**AIM OF THE EXERCISE**
Look in the data below for the line that has "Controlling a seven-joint", then print exactly every line from there through the line that has "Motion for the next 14", leaving pictures out.

++++++++++

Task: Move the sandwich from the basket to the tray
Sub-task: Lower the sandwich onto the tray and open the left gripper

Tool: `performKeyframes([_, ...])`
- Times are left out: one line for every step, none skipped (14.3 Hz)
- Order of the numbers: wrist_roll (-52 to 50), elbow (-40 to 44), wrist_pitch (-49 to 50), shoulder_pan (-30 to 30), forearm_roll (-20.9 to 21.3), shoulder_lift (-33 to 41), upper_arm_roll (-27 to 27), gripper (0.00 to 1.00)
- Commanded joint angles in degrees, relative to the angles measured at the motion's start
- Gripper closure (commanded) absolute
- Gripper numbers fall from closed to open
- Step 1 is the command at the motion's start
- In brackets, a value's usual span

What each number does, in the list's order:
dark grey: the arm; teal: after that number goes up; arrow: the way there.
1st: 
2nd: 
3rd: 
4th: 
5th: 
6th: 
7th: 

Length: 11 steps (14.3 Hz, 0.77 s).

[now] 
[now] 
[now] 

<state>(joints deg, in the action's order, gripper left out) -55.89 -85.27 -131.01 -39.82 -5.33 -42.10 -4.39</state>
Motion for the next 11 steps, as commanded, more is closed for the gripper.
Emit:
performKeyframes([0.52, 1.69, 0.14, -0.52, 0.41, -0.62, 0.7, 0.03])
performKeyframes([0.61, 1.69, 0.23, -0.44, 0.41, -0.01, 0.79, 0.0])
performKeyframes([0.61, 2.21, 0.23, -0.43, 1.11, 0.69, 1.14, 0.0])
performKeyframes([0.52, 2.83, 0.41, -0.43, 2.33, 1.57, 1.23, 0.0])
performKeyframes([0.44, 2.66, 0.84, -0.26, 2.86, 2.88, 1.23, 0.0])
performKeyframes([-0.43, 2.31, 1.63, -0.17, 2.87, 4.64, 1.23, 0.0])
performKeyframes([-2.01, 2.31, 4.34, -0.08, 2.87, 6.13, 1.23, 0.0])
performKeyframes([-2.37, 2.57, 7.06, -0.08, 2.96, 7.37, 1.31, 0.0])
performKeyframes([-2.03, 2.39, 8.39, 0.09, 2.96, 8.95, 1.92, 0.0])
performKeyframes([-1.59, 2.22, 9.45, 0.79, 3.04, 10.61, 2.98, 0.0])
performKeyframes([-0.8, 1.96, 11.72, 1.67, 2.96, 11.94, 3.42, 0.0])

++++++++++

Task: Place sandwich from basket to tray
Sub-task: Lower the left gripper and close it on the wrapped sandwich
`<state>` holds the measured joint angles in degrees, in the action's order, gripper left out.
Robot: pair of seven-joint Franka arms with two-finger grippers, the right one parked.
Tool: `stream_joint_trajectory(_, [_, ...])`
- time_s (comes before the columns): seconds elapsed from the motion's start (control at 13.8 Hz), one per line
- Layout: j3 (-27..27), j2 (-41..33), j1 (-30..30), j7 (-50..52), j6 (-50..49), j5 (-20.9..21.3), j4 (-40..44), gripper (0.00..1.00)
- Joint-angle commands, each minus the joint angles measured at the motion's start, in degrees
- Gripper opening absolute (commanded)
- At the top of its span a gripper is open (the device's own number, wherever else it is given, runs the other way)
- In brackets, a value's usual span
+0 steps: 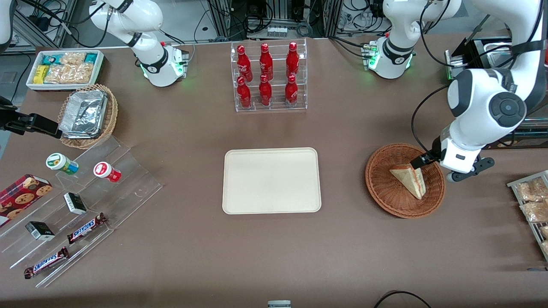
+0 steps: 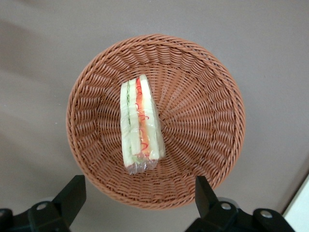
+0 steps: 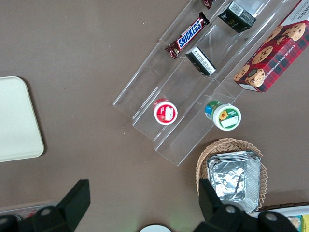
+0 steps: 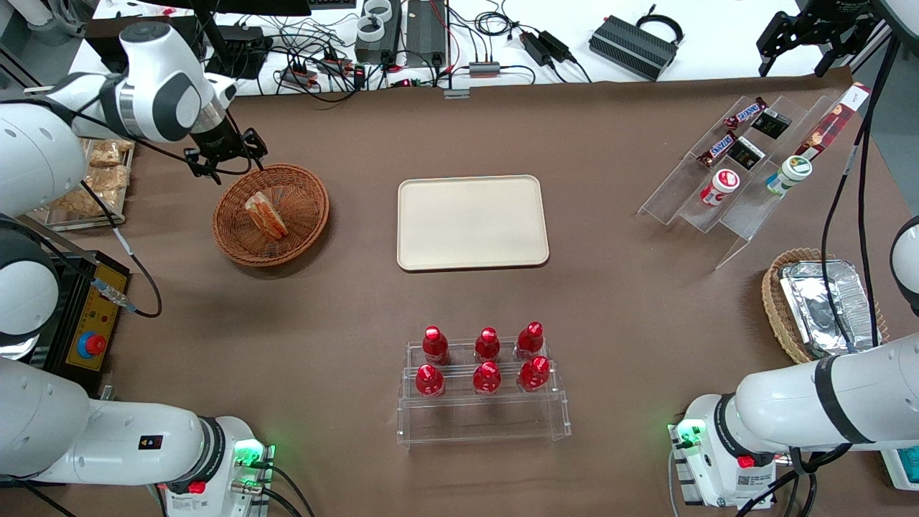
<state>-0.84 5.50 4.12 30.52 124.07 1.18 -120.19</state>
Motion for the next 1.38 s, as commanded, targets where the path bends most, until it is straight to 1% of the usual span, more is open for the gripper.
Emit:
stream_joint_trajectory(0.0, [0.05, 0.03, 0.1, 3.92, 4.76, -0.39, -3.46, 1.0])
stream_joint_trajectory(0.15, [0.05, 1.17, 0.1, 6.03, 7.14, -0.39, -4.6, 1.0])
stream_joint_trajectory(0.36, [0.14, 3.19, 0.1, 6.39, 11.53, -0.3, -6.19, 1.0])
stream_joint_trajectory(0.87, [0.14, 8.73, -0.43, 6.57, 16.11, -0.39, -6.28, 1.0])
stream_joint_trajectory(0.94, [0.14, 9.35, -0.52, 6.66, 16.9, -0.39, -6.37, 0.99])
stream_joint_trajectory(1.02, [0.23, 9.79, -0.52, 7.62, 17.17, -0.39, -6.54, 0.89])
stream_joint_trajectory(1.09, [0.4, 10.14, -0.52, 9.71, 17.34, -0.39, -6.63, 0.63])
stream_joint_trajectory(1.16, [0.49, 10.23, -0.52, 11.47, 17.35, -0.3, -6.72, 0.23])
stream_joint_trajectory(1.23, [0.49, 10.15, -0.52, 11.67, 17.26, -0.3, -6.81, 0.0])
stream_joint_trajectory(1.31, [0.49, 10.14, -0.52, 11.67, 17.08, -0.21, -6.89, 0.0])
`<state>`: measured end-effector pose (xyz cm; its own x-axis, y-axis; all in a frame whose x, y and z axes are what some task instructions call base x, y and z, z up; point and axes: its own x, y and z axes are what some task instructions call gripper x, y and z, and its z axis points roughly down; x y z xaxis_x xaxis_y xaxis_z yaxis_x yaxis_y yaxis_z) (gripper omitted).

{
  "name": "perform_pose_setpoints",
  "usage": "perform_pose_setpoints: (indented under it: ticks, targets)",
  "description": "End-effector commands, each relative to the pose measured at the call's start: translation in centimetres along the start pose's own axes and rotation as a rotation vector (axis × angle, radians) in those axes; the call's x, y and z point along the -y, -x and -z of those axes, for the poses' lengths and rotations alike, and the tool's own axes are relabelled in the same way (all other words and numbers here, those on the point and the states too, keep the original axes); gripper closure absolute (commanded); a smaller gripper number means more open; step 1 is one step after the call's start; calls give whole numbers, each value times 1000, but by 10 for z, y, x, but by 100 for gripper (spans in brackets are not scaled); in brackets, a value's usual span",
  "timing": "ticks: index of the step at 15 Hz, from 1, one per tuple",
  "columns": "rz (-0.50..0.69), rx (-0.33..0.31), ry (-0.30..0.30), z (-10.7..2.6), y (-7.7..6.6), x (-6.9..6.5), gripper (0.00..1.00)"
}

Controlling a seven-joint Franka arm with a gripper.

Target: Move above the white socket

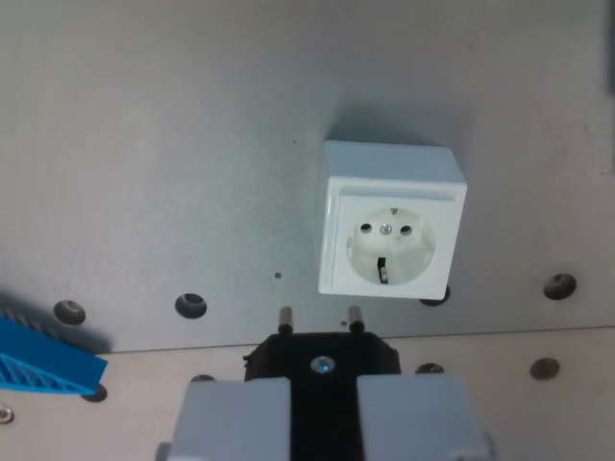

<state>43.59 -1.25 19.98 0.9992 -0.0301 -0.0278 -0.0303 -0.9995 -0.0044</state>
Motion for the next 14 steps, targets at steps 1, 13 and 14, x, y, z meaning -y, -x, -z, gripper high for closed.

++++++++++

**ANSWER TO THE EXERCISE**
Controlling a seven-joint Franka arm with a gripper.

Target: Move above the white socket


<state>43.59 -1.25 19.98 0.9992 -0.0301 -0.0278 -0.0303 -0.9995 -0.0044</state>
Motion for the next 14 steps, targets at steps 1, 13 and 14, x, y, z meaning -y, -x, -z, gripper high for closed.

Nothing else goes with this output.